[Problem statement] Can you write out the whole listing exactly?
====== Stored data
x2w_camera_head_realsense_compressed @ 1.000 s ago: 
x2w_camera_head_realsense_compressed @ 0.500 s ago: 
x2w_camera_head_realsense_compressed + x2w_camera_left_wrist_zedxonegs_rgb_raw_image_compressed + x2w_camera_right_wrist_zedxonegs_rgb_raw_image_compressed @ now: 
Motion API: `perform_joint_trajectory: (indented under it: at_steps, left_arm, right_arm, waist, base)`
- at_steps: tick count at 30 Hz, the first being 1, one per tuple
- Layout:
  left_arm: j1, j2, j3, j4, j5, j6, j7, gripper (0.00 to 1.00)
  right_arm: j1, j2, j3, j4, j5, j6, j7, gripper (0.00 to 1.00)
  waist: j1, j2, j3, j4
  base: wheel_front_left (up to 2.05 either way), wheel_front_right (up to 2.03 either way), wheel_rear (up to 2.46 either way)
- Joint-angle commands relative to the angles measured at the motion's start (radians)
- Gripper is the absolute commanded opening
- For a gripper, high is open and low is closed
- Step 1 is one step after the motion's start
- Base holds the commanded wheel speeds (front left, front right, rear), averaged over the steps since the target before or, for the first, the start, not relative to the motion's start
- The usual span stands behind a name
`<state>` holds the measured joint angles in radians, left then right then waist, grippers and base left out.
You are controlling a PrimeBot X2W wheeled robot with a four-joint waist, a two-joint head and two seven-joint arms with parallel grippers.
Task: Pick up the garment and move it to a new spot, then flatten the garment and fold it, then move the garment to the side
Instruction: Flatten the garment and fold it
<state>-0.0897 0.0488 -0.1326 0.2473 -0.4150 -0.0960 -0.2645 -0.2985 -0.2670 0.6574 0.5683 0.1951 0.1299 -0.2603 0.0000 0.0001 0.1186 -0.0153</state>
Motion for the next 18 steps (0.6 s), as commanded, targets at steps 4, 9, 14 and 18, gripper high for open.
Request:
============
[Written solution]
x2w_camera_head_realsense_compressed @ 1.000 s ago: 
x2w_camera_head_realsense_compressed @ 0.500 s ago: 
x2w_camera_head_realsense_compressed + x2w_camera_left_wrist_zedxonegs_rgb_raw_image_compressed + x2w_camera_right_wrist_zedxonegs_rgb_raw_image_compressed @ now: 
Motion API: `perform_joint_trajectory: (indented under it: at_steps, left_arm, right_arm, waist, base)`
- at_steps: tick count at 30 Hz, the first being 1, one per tuple
- Layout:
  left_arm: j1, j2, j3, j4, j5, j6, j7, gripper (0.00 to 1.00)
  right_arm: j1, j2, j3, j4, j5, j6, j7, gripper (0.00 to 1.00)
  waist: j1, j2, j3, j4
  base: wheel_front_left (up to 2.05 either way), wheel_front_right (up to 2.03 either way), wheel_rear (up to 2.46 either way)
- Joint-angle commands relative to the angles measured at the motion's start (radians)
- Gripper is the absolute commanded opening
- For a gripper, high is open and low is closed
- Step 1 is one step after the motion's start
- Base holds the commanded wheel speeds (front left, front right, rear), averaged over the steps since the target before or, for the first, the start, not relative to the motion's start
- The usual span stands behind a name
`<state>` holds the measured joint angles in radians, left then right then waist, grippers and base left out.
You are controlling a PrimeBot X2W wheeled robot with a four-joint waist, a two-joint head and two seven-joint arms with parallel grippers.
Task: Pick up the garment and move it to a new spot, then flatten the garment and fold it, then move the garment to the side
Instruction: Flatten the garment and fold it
<state>-0.0897 0.0488 -0.1326 0.2473 -0.4150 -0.0960 -0.2645 -0.2985 -0.2670 0.6574 0.5683 0.1951 0.1299 -0.2603 0.0000 0.0001 0.1186 -0.0153</state>
Motion for the next 18 steps (0.6 s), as commanded, targets at steps 4, 9, 14 and 18, gripper high for open.
Request:

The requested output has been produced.